There’s a certain sense of solidarity when things like this happen. I’ve heard many people call it ‘wartime spirit’, though it feels strange to use that term when it’s an invisible war we’re fighting. The collective grief is much the same, though. There’s not a single one of us that can say we haven’t known someone who’s lost someone, or lost someone ourselves.
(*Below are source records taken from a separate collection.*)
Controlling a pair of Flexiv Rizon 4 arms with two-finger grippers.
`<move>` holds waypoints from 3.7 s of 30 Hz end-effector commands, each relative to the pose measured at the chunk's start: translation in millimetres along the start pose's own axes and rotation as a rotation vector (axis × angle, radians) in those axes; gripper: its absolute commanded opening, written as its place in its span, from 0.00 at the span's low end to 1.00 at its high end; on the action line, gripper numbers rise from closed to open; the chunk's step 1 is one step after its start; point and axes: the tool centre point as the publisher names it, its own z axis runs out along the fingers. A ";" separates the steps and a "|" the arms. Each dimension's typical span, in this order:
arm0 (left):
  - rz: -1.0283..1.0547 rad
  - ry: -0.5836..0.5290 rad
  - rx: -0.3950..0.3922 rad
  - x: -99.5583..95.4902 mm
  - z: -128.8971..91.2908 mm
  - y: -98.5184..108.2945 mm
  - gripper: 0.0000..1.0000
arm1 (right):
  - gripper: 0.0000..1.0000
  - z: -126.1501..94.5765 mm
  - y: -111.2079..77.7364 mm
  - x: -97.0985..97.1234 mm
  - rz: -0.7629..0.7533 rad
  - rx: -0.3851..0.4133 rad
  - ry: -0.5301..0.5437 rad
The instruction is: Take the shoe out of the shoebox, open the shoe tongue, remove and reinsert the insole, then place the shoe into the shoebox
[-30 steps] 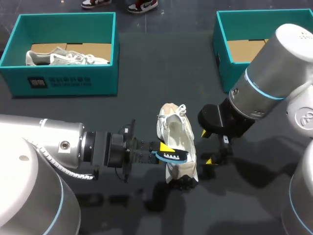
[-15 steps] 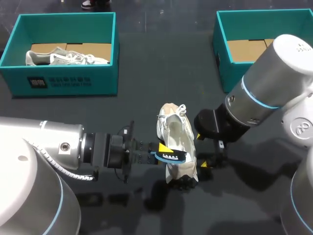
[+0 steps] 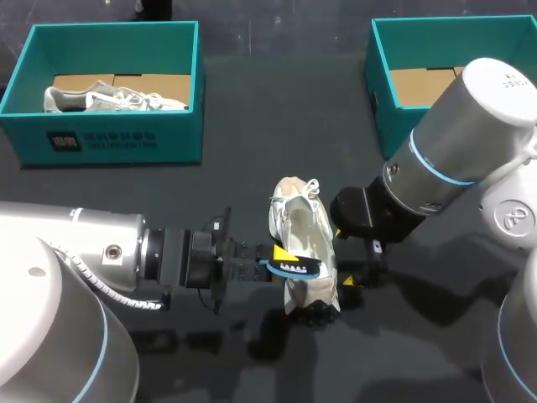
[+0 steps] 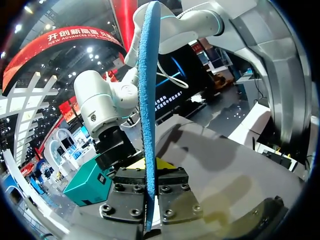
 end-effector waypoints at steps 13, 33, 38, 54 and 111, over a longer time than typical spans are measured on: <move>-0.030 0.009 -0.008 -2.6 22.6 6.8 0.00 | 1.00 4.4 -2.3 0.7 0.004 -0.010 -0.004; -0.039 0.039 -0.007 -8.0 42.0 19.3 0.00 | 1.00 4.4 -2.3 0.7 0.004 -0.010 -0.004; -0.044 0.044 0.002 -9.5 48.2 23.3 0.00 | 1.00 4.4 -2.3 0.7 0.004 -0.010 -0.004; -0.095 0.050 0.003 -14.2 62.1 38.0 0.00 | 1.00 4.4 -2.3 0.7 0.004 -0.010 -0.004; -0.164 -0.054 -0.016 -14.6 73.6 88.5 0.00 | 1.00 4.4 -2.3 0.7 0.004 -0.010 -0.004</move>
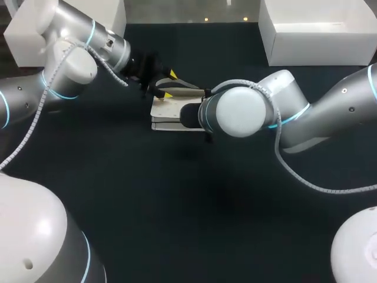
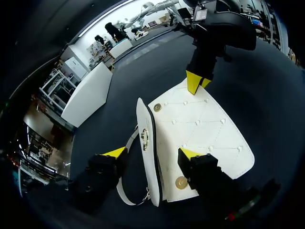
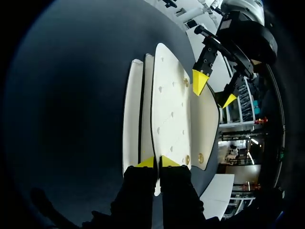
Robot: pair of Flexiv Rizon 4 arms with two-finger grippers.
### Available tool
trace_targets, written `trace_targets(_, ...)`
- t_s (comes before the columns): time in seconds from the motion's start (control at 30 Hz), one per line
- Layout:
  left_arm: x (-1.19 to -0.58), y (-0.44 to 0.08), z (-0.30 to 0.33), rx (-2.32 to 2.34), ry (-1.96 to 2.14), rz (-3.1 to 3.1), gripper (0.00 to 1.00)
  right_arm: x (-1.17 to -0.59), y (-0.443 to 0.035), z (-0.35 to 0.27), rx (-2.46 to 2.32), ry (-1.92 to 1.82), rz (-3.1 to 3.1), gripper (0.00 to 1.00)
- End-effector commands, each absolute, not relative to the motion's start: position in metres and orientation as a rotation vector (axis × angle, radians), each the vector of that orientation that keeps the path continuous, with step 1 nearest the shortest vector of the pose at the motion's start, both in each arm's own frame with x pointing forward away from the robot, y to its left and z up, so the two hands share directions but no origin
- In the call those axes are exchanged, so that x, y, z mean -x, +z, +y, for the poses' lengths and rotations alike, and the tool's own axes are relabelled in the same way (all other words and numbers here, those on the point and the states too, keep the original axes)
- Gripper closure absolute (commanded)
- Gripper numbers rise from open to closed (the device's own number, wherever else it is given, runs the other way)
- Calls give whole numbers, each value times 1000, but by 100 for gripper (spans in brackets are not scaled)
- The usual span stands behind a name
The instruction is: Pick up the bag, open it, inspect its contents, close it, and place it on the opposite side
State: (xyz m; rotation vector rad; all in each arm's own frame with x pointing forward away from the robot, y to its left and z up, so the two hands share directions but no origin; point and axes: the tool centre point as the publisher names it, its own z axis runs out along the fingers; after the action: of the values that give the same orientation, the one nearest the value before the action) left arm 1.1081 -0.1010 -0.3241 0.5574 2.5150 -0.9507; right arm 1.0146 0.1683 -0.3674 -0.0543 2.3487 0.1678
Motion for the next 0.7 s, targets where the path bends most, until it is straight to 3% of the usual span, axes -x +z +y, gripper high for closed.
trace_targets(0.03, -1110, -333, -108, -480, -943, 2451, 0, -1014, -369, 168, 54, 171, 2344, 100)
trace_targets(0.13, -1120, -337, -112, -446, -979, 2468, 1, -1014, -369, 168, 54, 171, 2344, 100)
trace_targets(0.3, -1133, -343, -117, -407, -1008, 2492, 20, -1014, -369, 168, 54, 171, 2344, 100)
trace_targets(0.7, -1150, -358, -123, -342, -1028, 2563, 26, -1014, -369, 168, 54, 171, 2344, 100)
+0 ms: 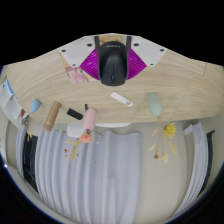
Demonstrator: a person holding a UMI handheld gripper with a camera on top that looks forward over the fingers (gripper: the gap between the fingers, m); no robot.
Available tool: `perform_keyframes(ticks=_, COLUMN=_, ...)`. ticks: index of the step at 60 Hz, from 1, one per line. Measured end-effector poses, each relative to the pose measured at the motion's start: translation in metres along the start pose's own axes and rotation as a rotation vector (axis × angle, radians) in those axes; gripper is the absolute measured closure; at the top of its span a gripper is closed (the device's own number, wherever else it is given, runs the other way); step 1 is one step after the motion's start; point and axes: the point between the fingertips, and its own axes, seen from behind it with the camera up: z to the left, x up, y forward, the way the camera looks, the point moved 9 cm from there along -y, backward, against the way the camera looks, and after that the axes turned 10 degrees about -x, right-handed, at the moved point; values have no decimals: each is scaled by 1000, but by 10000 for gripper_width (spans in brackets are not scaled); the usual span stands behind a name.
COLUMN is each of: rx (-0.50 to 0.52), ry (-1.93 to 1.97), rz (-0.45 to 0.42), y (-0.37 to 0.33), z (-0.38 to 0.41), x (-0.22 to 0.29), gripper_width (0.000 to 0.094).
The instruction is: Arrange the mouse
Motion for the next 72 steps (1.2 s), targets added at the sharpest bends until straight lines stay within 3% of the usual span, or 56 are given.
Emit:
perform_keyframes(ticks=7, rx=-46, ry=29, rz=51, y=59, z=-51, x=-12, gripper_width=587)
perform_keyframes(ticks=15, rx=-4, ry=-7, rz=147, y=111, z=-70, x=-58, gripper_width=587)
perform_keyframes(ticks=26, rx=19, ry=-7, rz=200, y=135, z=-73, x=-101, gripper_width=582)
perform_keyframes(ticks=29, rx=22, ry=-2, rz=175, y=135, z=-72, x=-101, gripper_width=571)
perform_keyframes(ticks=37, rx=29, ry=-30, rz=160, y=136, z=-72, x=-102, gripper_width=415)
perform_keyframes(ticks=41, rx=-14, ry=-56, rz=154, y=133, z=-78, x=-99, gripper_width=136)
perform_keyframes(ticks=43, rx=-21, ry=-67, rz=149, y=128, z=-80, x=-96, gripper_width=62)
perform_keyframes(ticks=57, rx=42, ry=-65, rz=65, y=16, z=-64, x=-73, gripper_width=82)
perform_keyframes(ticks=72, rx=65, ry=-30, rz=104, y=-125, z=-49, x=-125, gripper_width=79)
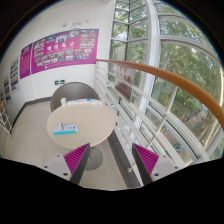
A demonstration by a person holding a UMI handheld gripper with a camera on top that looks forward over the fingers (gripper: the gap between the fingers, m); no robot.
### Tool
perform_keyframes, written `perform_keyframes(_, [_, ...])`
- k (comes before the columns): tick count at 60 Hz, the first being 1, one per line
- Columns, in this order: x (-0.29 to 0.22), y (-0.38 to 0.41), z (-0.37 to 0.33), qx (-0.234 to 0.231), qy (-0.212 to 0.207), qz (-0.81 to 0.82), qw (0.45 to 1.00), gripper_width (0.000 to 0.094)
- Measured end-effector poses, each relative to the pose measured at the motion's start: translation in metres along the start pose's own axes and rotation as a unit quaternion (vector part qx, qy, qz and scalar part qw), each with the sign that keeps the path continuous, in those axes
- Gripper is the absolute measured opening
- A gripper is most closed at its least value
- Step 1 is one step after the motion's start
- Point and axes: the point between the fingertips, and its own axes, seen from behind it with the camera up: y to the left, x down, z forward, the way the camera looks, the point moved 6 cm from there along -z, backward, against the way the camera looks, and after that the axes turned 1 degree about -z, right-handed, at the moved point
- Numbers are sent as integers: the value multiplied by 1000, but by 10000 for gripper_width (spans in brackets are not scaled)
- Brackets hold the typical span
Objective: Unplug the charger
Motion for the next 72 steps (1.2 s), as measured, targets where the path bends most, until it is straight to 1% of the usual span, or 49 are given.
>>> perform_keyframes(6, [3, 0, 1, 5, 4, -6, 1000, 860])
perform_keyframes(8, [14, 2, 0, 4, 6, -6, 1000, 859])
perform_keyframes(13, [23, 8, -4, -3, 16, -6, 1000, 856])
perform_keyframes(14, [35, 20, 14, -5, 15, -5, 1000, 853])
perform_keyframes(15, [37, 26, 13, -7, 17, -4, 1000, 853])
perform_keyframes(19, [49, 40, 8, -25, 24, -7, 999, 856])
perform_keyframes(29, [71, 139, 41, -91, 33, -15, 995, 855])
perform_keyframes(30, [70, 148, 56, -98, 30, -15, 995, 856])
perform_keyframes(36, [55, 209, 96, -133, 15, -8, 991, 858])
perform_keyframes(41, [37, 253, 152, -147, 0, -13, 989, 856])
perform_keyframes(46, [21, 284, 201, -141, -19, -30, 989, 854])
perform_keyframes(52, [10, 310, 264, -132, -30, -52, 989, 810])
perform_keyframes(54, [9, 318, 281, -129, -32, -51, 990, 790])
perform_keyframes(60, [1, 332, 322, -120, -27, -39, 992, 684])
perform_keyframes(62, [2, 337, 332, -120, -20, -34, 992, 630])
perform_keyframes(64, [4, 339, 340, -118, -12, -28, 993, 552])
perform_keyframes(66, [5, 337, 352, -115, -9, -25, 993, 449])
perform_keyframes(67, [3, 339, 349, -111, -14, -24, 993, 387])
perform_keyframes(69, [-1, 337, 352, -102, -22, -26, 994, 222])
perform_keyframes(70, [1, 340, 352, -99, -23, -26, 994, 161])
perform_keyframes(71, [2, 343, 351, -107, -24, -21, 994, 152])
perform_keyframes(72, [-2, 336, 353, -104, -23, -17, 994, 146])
One form of escapism for me throughout all of our lockdowns has been reading. Here’s a list of some of the books that swept me away the most over the last year (and a little bit about them, in case you want to be swept away yourself). We’re starting from August 2020 onwards, because those first few months of lockdown were pretty much just spent binge-watching Netflix and trudging through manuscript edits. I think I forgot how to read altogether.
August
This is how you lose the time war by Amal El-Mohtar and Max Gladstone
This was one of the first books I read in 2020, and it’s one that will stick with me for a long time. It tells the tale of two women, Red and Blue; enemies travelling through time to kill one another. Anyone who’s a fan of ‘enemies to lovers’ in fiction will adore this book. Told through their letters to each other as their relationship develops across different timelines and universes, This is how you lose the time war is short and beautiful and moving. I will come back to this one again and again.
September
The Midnight Library by Matt Haig
The Midnight Library is one of those life-affirming reads that you find yourself recommending to people months after you’ve read it. It follows the story of a young woman who attempts to take her own life, but finds herself hanging between life and death in a library. There, each book she reads will show her a path she didn’t take, an alternate universe for every decision that might have changed the way her life panned out.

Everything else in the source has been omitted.